Mercy wasn’t sure how to expand the business and unable to read or write, went to a Department of Agriculture community workshop that focused on entrepreneurism where she learned about the Zimele program. With their mentorship, Mercy was able to take out a loan in 2012, to purchase farm inputs such as seedlings, fertiliser and pesticides. She was able to pay it back in 2013 and took out another loan to purchase a tractor and an irrigation systems. Increased mechanisation and proper irrigation helped save time and increased production, catapulting business growth.
If it weren’t for Zimele, Mercy feels should wouldn’t have been able to take her business to the next level. “My mentor taught me how to work with people and manage my employees better,” she says. He also taught her skills in negotiation, pricing strategy, bookkeeping and cash flow management.

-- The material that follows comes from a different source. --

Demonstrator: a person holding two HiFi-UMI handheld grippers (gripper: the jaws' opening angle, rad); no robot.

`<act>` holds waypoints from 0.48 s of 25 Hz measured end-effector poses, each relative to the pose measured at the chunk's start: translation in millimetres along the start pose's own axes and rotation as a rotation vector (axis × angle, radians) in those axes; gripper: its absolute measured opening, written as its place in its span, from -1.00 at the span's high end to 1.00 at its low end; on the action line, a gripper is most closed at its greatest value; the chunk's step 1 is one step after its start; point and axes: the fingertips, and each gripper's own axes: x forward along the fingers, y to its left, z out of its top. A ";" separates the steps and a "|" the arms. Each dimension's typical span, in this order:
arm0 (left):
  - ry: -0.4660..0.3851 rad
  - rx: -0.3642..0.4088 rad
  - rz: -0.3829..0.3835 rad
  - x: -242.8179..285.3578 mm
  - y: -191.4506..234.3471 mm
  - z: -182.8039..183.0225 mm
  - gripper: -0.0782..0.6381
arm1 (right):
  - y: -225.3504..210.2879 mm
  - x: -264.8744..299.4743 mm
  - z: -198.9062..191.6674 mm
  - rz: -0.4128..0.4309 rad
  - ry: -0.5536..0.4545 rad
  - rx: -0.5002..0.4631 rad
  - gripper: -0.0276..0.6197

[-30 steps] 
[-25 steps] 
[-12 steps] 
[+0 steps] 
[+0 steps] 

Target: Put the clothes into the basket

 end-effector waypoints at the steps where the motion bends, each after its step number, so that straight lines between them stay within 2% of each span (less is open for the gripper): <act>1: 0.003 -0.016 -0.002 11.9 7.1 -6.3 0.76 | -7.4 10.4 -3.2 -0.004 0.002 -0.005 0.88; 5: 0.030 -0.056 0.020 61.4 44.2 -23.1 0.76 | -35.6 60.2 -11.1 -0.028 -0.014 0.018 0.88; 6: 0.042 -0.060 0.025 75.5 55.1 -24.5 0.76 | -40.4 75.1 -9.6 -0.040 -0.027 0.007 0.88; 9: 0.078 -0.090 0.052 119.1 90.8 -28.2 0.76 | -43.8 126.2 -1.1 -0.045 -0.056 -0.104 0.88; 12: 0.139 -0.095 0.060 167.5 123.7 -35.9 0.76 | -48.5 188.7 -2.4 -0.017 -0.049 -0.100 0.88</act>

Today, Mercy is farming on 37 acres (15 hectares) of productive land, employs 10 people (increasing to 20 during harvest) and instead of serving only individuals in her community, she also sells to large contractors. “My employees inspire me to run a very productive business,” says Mercy. “If I fail myself, I know I fail them. I want the business to keep flourishing so they can put bread on their tables.”

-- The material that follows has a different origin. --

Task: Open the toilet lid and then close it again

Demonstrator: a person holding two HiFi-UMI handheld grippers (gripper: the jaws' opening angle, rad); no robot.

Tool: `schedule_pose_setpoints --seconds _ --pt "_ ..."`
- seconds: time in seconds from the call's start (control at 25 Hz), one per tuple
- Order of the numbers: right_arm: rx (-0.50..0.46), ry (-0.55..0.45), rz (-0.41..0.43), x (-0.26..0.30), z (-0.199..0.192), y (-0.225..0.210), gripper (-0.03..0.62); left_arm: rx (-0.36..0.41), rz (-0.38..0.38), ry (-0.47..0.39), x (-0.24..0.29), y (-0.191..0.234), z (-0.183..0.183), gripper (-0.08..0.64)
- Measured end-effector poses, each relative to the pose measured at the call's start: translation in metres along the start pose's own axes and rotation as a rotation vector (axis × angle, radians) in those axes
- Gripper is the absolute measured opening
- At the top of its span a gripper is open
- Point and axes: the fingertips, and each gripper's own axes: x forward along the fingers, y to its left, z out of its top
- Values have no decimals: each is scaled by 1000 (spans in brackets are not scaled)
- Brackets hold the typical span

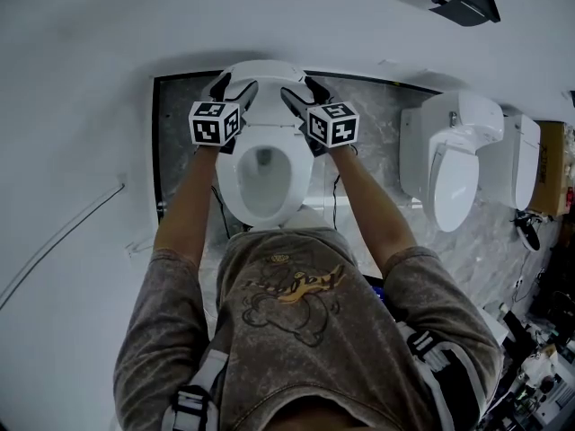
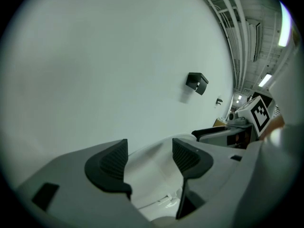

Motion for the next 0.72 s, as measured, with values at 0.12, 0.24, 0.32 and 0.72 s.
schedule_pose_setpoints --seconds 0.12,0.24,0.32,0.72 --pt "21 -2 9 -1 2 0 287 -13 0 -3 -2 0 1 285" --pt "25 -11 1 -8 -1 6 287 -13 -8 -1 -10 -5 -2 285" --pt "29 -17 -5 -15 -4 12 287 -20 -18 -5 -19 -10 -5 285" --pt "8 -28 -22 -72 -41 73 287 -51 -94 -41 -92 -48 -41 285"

In 2012 Mercy was named “Female Farmer of the Year” by Musina, her municipality, the Vhembe District’s department of agriculture and Limpopo’s provincial department of agriculture for growing high-quality foods. “I was very excited,” says Mercy. “Since I never went to school, it felt like it was my graduation day.”
While there are those who denounce corporate social responsibility programs as nothing more than a PR exercise, any positive steps companies make that benefit people or the environment should be applauded. This does not mean they should escape criticism if they do the wrong thing, but rather, that there should be recognition when they do the right thing. So a round of applause is deserved on this occasion.
One can’t help but wonder, however, whether taking out loans for fertilisers and pesticides – a common practice in the third and developing worlds – is the best use of borrowed funds. Given the high farmer suicide rates over crippling debt particularly in countries such as India, conventional farming can have unintended consequences.
While it is inspiring to see Mercy rise above her circumstances, work to become self-sufficient and employ and empower others, the aim moving forward should not just be to grow fresh vegetables to supply to the community or local supermarkets, but to grow vegetables without depleting the soil nutrients and ruining the land.
Organic and sustainable farming practices may be something she will need to look into as her agribusiness evolves.
With what Mercy has achieved in a short period of time, there is little doubt that she will do whatever it takes to help her business, employees and community not just survive, but thrive.